Rep. Johnnie Roebuck, DArkadelphia, addressed the committees regarding the report by the state Task Force on Higher Education Remediation, Retention and Graduation Rates. That report was unveiled Aug. 15. It recommends another $ 95 million to keep more students in college and have more students graduate. It includes $ 37 million more in scholarships. But she said that the price tag is spread out over six years, from 2010 to 2015. Bisbee, a member of the task force, said the state has been “throwing away money” to the tune of $ 54 million a year to remediate college students who aren’t prepared to handle college-level courses. He said that’s because only 10 percent of the students who take remedial courses in only one subject area graduate and only 5 percent of those who take remedial work in two subjects graduate. The task force recommends colleges require students to take the ACT college entrance test again after taking remediation courses before moving on to other college courses.
“What we are doing is not working or we would not be 50 th,” Roebuck said.

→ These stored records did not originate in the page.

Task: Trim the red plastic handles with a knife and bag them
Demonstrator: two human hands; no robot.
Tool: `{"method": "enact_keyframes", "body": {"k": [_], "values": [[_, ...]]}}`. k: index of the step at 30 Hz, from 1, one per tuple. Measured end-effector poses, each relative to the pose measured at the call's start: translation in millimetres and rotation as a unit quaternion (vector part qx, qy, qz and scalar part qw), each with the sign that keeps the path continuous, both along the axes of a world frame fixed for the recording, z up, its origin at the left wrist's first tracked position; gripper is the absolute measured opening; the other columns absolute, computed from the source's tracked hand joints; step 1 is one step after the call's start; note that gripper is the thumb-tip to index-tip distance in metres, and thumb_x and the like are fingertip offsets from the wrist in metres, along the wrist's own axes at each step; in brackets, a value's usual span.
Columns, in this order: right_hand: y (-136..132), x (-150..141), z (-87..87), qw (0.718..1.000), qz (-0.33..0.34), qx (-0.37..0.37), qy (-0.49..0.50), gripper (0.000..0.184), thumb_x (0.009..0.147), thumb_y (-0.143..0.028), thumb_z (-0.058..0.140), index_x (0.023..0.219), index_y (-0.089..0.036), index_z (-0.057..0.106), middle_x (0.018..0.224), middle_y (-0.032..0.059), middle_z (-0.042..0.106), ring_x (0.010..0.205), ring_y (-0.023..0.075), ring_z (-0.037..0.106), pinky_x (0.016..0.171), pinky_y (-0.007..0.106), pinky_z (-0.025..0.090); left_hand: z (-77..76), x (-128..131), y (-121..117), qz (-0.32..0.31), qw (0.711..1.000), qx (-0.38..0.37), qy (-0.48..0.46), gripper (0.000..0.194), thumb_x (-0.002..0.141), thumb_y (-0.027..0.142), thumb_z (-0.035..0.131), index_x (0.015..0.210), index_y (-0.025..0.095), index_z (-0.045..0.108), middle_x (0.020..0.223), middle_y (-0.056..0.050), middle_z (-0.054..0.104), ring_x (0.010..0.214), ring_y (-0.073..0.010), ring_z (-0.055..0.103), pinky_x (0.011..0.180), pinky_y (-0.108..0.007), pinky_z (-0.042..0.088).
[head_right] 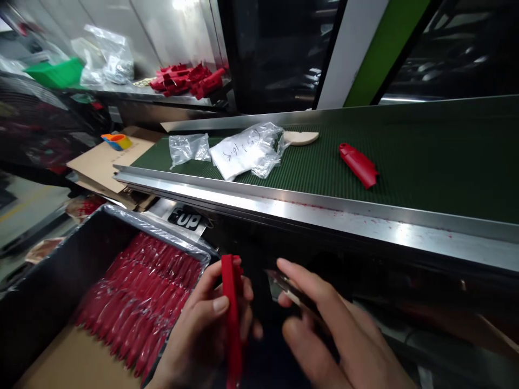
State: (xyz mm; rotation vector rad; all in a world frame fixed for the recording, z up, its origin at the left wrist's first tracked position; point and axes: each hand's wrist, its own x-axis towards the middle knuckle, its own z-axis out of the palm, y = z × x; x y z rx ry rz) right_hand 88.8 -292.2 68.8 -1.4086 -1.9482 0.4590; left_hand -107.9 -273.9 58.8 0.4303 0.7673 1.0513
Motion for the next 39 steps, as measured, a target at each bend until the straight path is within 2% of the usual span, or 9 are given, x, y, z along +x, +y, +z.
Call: {"method": "enact_keyframes", "body": {"k": [3,5,7,11,14,16,20,30,39], "values": [[16,5,10.9,0.998,0.039,0.038,-0.024,0.039,0.095,-0.026,0.053,0.134,-0.027,0.055,0.108,0.0028,0.07,0.091,0.0141,0.07,0.07,0.016,0.057,2.2,-3,-6,-0.03,0.999,-0.008,-0.016,0.036,0.081,0.027,0.063,0.117,0.026,0.059,0.089,-0.001,0.065,0.053,-0.0083,0.055,0.049,-0.023,0.05],[23,3,19.0,0.992,0.102,0.066,-0.037,0.046,0.093,-0.011,0.049,0.137,-0.024,0.052,0.11,0.0049,0.067,0.094,0.0123,0.067,0.075,0.017,0.056,5.6,-4,-9,-0.034,0.999,-0.021,-0.015,0.038,0.081,0.025,0.062,0.119,0.026,0.06,0.09,-0.002,0.065,0.053,-0.0078,0.054,0.046,-0.02,0.046],[27,1,24.2,0.982,0.132,0.105,-0.086,0.052,0.09,-0.003,0.044,0.138,-0.021,0.052,0.109,0.006,0.067,0.093,0.0115,0.065,0.075,0.019,0.055,9.7,-5,-11,-0.035,0.999,-0.024,-0.016,0.039,0.081,0.024,0.061,0.12,0.026,0.061,0.091,-0.003,0.065,0.053,-0.0077,0.055,0.046,-0.019,0.044],[29,0,24.5,0.968,0.116,0.145,-0.166,0.05,0.09,-0.007,0.047,0.137,-0.021,0.054,0.114,0.0077,0.066,0.095,0.0162,0.063,0.072,0.026,0.054,16.4,-5,-12,-0.039,0.999,-0.019,-0.015,0.038,0.082,0.024,0.064,0.119,0.028,0.063,0.091,-0.003,0.066,0.055,-0.0074,0.056,0.048,-0.017,0.043],[26,1,21.9,0.962,0.139,0.145,-0.186,0.057,0.088,-0.006,0.048,0.142,-0.023,0.049,0.122,0.0062,0.064,0.102,0.0184,0.061,0.076,0.029,0.053,19.0,-5,-13,-0.042,0.999,-0.028,-0.013,0.038,0.081,0.026,0.066,0.119,0.029,0.064,0.091,-0.003,0.067,0.056,-0.0069,0.056,0.05,-0.017,0.045],[23,0,21.5,0.963,0.133,0.148,-0.183,0.058,0.087,-0.004,0.046,0.14,-0.025,0.05,0.125,0.004,0.064,0.104,0.0192,0.06,0.078,0.031,0.052,19.8,-5,-13,-0.043,0.998,-0.036,-0.012,0.039,0.08,0.027,0.068,0.119,0.03,0.064,0.091,-0.003,0.067,0.055,-0.007,0.056,0.05,-0.017,0.045],[18,-6,23.8,0.974,0.084,0.155,-0.143,0.049,0.088,-0.004,0.047,0.131,-0.026,0.057,0.125,0.0033,0.064,0.108,0.0224,0.058,0.084,0.038,0.046,19.7,-6,-14,-0.05,0.998,-0.04,-0.004,0.041,0.078,0.031,0.071,0.119,0.03,0.064,0.09,-0.003,0.067,0.054,-0.0071,0.055,0.048,-0.017,0.044],[16,-8,24.9,0.976,0.087,0.151,-0.131,0.046,0.089,-0.005,0.046,0.129,-0.025,0.058,0.124,0.0038,0.064,0.109,0.0232,0.056,0.086,0.038,0.042,20.5,-5,-15,-0.051,0.998,-0.047,0.001,0.042,0.075,0.035,0.073,0.117,0.032,0.066,0.087,-0.002,0.067,0.053,-0.0071,0.053,0.046,-0.016,0.043],[16,-9,26.3,0.972,0.088,0.17,-0.139,0.043,0.09,-0.005,0.048,0.127,-0.021,0.059,0.123,0.0052,0.064,0.106,0.023,0.057,0.084,0.039,0.044,23.2,-6,-17,-0.045,0.997,-0.059,0.023,0.043,0.073,0.036,0.075,0.116,0.031,0.066,0.086,-0.003,0.066,0.054,-0.0086,0.054,0.047,-0.018,0.043]]}}
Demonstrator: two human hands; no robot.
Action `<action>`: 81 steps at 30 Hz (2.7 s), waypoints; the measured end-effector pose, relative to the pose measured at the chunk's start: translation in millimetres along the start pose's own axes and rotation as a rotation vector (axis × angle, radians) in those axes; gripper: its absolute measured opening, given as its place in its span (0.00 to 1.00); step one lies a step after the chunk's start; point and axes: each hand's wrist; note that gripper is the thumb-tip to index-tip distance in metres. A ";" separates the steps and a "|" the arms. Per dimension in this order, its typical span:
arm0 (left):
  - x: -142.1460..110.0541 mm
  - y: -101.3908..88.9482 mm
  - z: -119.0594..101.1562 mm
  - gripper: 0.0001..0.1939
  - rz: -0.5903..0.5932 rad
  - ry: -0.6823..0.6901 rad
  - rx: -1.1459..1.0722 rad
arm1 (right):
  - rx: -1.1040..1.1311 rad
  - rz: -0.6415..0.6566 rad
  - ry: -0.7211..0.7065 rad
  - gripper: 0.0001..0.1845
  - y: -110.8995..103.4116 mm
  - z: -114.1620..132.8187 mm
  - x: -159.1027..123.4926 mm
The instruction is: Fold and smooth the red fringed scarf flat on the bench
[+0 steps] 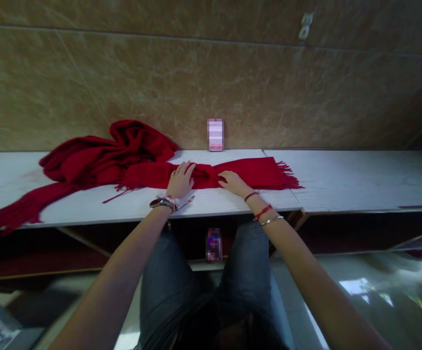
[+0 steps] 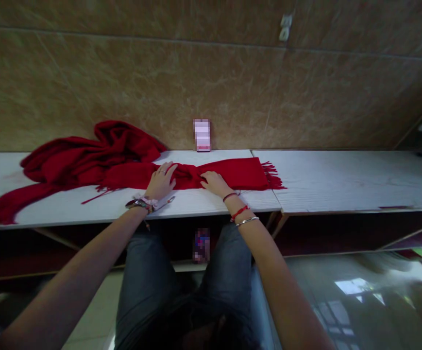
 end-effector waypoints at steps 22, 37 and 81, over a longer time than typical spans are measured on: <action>41.7 -9.2 -32.1 0.17 0.249 0.495 0.083 | 0.003 -0.099 0.067 0.11 -2.3 -6.2 -9.9; 50.3 -32.5 0.6 0.15 0.158 0.318 0.258 | 0.019 -0.051 0.129 0.05 -5.1 -10.5 -9.7; 1.9 6.2 11.6 0.20 0.311 0.263 -0.177 | -0.230 -0.001 0.377 0.21 -47.2 -92.7 -64.6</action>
Point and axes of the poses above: each hand's wrist, its own x-axis towards the middle knuckle, its own y-axis out of the palm, z = x × y, and after that the axes turned 8 degrees about -y, right-handed
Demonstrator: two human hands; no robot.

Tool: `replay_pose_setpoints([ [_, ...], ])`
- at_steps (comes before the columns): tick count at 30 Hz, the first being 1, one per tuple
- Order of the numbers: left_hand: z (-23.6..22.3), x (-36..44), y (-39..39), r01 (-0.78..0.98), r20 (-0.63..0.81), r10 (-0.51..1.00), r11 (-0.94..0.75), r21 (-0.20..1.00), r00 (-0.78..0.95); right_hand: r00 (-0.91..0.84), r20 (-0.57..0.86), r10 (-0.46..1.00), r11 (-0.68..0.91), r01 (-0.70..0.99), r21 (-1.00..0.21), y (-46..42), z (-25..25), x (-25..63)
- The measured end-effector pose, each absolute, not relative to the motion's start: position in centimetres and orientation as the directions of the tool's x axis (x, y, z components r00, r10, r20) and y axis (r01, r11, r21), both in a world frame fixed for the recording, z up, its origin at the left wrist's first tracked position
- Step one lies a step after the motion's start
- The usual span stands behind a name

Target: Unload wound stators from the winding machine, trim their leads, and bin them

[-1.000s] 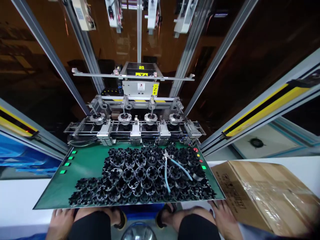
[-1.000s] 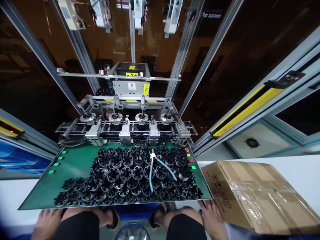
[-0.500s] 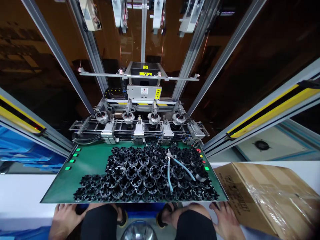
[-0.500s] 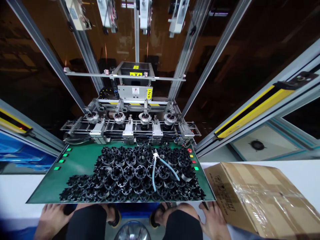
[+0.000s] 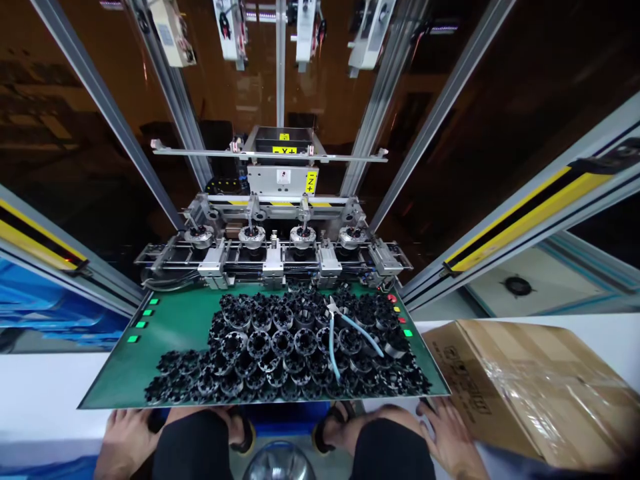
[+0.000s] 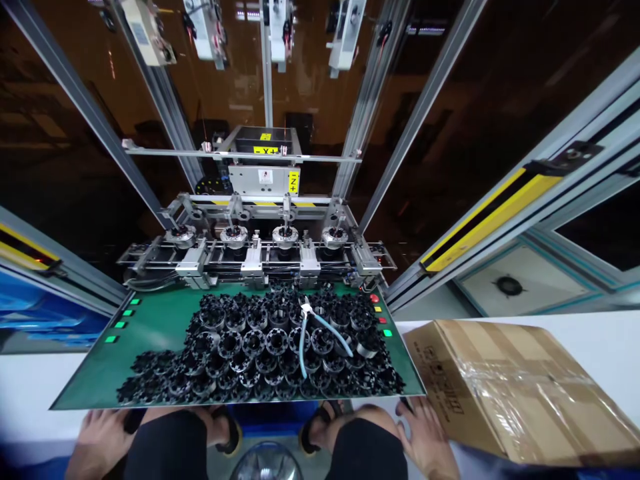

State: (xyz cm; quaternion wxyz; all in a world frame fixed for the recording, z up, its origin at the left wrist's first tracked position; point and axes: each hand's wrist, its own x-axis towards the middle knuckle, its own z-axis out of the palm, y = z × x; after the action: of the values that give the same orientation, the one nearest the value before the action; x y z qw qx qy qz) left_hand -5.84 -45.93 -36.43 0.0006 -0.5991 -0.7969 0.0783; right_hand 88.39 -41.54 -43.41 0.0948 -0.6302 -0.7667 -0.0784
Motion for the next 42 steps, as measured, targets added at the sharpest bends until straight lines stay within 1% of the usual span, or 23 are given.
replay_pose_setpoints([
  [5,-37.2,-6.0,-46.4,0.961,0.049,0.966,0.258,-0.102,-0.254,-0.203,0.246,0.948,0.201,0.979,0.032,-41.5,-41.6,86.9],
  [9,-37.3,-5.8,-46.5,0.965,0.074,0.97,0.237,-0.114,-0.23,-0.205,0.272,0.94,0.203,0.979,0.037,-41.5,-41.6,86.6],
  [13,-36.7,-5.4,-46.3,0.964,0.112,0.969,0.234,-0.125,-0.221,-0.175,0.234,0.956,0.18,0.984,0.001,-41.6,-42.6,87.3],
  [15,-36.2,-5.3,-46.1,0.967,0.102,0.968,0.239,-0.082,-0.231,-0.175,0.194,0.965,0.183,0.983,-0.027,-41.6,-42.8,87.8],
  [17,-35.6,-5.2,-45.9,0.967,0.072,0.965,0.253,-0.013,-0.252,-0.178,0.153,0.972,0.188,0.981,-0.053,-41.6,-42.8,88.0],
  [19,-35.1,-5.1,-45.8,0.963,0.037,0.963,0.267,0.036,-0.268,-0.171,0.15,0.974,0.181,0.982,-0.057,-41.6,-42.6,87.9],
  [20,-34.9,-5.1,-45.7,0.962,0.027,0.962,0.271,0.04,-0.272,-0.165,0.163,0.973,0.176,0.983,-0.053,-41.5,-42.4,87.7],
  [23,-34.9,-4.9,-45.9,0.964,0.03,0.963,0.267,-0.003,-0.267,-0.15,0.201,0.968,0.164,0.985,-0.052,-41.5,-41.5,87.0],
  [26,-35.2,-4.8,-46.2,0.964,0.043,0.965,0.259,-0.052,-0.257,-0.156,0.21,0.965,0.173,0.982,-0.068,-41.3,-40.6,86.3],
  [29,-35.5,-4.7,-46.4,0.964,0.045,0.967,0.253,-0.076,-0.25,-0.168,0.233,0.958,0.187,0.98,-0.061,-41.3,-40.5,86.3],
  [33,-35.6,-5.0,-46.4,0.965,0.03,0.968,0.251,-0.079,-0.249,-0.175,0.249,0.953,0.191,0.981,-0.044,-41.4,-41.7,87.2],
  [38,-35.5,-5.7,-46.1,0.964,-0.069,0.962,0.26,-0.045,-0.263,-0.189,0.232,0.954,0.2,0.979,-0.024,-41.7,-43.0,88.3],
  [42,-35.6,-5.9,-46.1,0.966,-0.07,0.963,0.257,-0.037,-0.259,-0.16,0.206,0.965,0.172,0.984,-0.046,-41.7,-42.9,88.4],
])
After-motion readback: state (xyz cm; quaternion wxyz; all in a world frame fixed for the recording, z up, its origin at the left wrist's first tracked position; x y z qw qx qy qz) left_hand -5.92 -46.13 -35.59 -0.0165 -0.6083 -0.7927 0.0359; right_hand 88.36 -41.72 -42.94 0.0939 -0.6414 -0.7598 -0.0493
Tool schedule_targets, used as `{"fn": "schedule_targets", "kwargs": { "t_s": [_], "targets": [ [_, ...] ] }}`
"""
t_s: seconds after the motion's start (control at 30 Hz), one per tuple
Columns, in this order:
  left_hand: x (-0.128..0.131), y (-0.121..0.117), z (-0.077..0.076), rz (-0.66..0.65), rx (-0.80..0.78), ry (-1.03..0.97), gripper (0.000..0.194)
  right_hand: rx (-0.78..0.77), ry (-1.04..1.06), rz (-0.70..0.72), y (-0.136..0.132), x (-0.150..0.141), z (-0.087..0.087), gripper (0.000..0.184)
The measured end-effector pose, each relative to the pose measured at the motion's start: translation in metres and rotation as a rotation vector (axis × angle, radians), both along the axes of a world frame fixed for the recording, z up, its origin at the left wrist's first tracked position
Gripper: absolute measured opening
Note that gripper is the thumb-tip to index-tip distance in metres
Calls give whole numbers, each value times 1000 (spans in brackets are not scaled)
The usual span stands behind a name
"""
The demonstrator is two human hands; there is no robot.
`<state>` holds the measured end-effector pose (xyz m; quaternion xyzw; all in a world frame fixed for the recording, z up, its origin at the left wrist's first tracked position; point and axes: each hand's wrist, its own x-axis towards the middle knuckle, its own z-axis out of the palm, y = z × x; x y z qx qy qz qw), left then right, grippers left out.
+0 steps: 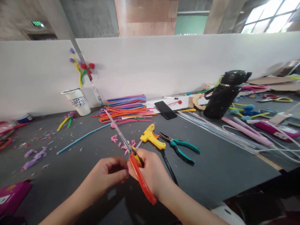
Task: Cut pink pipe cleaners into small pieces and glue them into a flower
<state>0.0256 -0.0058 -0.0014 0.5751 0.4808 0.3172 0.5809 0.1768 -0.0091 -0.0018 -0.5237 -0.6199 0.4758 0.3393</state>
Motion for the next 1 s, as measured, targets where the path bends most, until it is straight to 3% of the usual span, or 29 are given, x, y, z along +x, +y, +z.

Arkansas is 50 th among the states and the District of Columbia with 18. 2 percent of residents being college graduates.
House Education Committee Chairman Mike Kenney, RSiloam Springs, complained that tuition keeps going up, pricing “middle America and middle Arkansas” out of college. He said he was disappointed the task force didn’t look at that.
Roebuck said the Department of Higher Education is working on compiling a report of how colleges are spending their money.
The committees also looked at the rising cost of health insurance.
Unless more state money is put into the system, teachers ’ share of the health insurance premiums are expected to rise $ 25 million in 2010 and an additional $ 21 million in 2011.
Kenney recommended higher deductibles and co-payments for employees instead of more state dollars.
Argue said that high premiums don’t give people incentive to be teachers in Arkansas.
Richard Wilson, assistant director of the Bureau of Legislative Research, said a survey last year of former teachers indicated that 31 percent left the profession because of expensive insurance.
Rep. Rick Saunders, D-Hot Springs, said he was “very confused” and that the Legislature shouldn’t fund more insurance without first knowing whether the Supreme Court requires it as part of an adequate education.
Argue said the Supreme Court hasn’t given a definitive answer on that.
“We fund football,” Argue said, noting that football wasn’t required by the Supreme Court.